--- Work instructions ---
Among the entries below, find every line that has "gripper" and pull it out.

--- Material supplied ---
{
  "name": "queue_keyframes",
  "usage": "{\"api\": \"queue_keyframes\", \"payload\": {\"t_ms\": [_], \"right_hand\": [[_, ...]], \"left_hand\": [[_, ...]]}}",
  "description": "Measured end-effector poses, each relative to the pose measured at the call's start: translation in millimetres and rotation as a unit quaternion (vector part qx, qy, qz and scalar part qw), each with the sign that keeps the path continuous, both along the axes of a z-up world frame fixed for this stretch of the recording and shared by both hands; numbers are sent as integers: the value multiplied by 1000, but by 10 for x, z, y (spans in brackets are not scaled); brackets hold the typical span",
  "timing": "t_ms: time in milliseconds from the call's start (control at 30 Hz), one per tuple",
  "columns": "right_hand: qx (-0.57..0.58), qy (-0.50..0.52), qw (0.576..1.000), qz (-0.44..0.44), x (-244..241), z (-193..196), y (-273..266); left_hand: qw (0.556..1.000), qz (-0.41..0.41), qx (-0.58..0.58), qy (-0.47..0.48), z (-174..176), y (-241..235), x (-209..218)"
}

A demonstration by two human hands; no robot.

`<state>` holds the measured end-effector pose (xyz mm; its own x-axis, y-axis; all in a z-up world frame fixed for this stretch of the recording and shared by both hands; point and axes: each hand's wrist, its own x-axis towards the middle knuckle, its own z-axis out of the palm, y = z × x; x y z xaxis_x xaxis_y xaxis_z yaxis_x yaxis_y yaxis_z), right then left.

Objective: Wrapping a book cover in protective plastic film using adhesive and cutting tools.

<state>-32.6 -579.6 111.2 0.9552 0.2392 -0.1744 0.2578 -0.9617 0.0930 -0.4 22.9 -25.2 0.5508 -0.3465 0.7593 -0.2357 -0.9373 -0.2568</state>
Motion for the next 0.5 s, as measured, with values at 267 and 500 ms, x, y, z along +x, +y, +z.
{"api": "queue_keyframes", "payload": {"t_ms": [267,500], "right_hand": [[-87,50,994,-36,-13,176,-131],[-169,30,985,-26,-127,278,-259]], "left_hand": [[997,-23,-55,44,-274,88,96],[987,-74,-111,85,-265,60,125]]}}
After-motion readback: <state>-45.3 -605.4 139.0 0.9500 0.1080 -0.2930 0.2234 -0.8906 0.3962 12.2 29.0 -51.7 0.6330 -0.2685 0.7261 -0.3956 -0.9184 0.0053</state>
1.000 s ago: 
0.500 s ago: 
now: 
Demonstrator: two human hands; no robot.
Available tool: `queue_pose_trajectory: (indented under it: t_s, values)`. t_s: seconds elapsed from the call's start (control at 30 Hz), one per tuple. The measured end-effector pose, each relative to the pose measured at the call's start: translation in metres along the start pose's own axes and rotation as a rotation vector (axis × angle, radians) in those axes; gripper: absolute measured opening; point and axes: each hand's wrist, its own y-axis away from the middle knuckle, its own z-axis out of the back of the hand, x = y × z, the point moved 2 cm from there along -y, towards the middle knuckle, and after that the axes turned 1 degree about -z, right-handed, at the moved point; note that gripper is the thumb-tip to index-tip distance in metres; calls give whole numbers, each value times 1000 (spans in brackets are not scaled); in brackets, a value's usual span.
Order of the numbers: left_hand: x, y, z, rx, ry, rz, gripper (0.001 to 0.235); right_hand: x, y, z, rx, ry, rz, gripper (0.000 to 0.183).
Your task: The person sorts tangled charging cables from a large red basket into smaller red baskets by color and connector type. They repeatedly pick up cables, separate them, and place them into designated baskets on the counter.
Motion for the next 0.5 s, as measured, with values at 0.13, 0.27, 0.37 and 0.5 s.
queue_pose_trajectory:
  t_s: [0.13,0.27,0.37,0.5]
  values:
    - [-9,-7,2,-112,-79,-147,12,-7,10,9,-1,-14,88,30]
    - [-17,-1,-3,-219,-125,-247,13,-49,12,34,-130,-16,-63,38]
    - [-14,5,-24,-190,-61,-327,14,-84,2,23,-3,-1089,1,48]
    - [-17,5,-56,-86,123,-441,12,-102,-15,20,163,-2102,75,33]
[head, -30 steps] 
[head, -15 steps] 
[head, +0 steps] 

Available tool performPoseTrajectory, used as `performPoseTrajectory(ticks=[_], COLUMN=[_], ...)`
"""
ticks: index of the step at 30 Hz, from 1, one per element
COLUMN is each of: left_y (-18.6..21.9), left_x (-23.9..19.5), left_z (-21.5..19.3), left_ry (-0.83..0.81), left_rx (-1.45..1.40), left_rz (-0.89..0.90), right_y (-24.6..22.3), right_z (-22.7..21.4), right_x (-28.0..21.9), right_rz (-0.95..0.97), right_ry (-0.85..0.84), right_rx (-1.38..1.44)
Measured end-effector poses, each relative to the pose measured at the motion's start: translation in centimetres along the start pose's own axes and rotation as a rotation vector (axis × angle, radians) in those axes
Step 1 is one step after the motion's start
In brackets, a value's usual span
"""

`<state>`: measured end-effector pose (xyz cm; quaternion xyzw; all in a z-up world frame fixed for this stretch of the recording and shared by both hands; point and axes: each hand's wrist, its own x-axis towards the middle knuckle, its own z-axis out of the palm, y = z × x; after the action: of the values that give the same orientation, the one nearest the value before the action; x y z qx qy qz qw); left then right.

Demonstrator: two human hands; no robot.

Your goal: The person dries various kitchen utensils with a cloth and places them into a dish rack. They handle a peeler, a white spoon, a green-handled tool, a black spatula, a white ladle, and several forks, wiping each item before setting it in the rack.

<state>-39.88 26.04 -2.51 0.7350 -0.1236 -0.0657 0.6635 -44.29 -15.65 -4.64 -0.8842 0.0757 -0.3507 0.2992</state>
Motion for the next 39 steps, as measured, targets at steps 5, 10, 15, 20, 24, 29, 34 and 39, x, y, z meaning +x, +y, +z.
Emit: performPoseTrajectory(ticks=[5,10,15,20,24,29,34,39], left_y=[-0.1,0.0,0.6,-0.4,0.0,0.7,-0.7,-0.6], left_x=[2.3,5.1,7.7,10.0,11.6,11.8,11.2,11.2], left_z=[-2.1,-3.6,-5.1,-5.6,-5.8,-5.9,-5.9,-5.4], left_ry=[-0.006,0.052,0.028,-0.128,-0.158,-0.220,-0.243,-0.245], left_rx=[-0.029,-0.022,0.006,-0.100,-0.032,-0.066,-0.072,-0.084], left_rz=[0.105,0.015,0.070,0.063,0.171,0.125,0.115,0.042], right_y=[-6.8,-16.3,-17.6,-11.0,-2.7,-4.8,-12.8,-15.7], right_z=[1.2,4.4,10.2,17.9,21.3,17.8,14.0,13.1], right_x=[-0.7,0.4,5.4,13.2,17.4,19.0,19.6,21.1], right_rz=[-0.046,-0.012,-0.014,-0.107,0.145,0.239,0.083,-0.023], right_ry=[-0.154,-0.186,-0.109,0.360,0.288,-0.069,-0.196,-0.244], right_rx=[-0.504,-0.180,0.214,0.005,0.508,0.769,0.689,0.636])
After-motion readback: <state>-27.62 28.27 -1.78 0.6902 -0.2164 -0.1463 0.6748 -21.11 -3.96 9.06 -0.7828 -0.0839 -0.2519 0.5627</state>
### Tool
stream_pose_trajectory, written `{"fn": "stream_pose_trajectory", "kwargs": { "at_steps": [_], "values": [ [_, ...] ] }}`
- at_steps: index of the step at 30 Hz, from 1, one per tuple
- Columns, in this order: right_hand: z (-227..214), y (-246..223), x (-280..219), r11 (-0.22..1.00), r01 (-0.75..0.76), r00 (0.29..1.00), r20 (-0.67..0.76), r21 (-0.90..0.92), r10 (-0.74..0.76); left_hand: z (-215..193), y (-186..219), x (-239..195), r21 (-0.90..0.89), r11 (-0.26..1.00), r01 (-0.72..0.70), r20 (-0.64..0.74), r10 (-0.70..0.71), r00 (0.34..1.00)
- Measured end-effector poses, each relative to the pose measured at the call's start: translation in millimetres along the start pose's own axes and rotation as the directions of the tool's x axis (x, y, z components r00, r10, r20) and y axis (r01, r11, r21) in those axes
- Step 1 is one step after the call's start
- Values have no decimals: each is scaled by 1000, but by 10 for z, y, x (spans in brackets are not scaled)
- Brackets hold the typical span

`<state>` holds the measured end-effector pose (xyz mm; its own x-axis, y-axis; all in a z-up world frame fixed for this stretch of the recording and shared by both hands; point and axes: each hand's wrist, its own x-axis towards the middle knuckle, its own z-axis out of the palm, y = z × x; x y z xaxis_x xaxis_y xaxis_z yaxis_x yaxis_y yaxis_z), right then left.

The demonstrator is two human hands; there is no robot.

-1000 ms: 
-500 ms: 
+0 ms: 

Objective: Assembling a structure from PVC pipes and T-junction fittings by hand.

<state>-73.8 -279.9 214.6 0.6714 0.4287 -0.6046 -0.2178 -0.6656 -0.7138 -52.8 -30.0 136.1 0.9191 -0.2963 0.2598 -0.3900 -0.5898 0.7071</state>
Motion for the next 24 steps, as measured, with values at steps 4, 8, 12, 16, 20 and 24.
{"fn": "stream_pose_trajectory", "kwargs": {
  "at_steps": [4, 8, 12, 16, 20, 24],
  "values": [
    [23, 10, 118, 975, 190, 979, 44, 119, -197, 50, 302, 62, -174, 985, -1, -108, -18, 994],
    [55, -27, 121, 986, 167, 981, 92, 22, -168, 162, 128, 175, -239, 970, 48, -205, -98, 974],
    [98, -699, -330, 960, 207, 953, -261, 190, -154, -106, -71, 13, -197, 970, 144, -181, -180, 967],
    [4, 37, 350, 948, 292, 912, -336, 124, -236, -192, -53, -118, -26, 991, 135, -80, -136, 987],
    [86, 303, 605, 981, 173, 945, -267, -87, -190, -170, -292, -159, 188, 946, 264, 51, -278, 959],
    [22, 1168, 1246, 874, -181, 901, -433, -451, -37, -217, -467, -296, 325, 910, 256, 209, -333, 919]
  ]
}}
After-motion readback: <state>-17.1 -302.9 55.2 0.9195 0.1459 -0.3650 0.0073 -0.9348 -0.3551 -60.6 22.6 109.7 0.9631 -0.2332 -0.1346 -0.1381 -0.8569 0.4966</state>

--- The answer ---
Available tool: `queue_pose_trajectory: (indented under it: t_s, values)`. t_s: seconds elapsed from the call's start (control at 30 Hz), one per tuple. The measured end-effector pose, each relative to the pose measured at the call's start: translation in metres along the start pose's own axes and rotation as a rotation vector (axis × angle, radians) in those axes; gripper: absolute measured opening; point and axes: each hand's wrist, its own y-axis away from the middle knuckle, its own z-axis out of the back of the hand, x = y × z, the point moved 2 cm from there along -y, towards the middle knuckle, and after that the axes turned 1 degree about -z, right-handed, at the moved point; note that gripper is the thumb-tip to index-tip distance in metres; calls give whole numbers, each value times 1000 (spans in brackets are not scaled); in brackets, a value's usual span.
Order of the numbers: left_hand: x, y, z, rx, ry, rz, gripper (0.001 to 0.235); right_hand: x, y, z, rx, ry, rz, gripper (0.000 to 0.183).

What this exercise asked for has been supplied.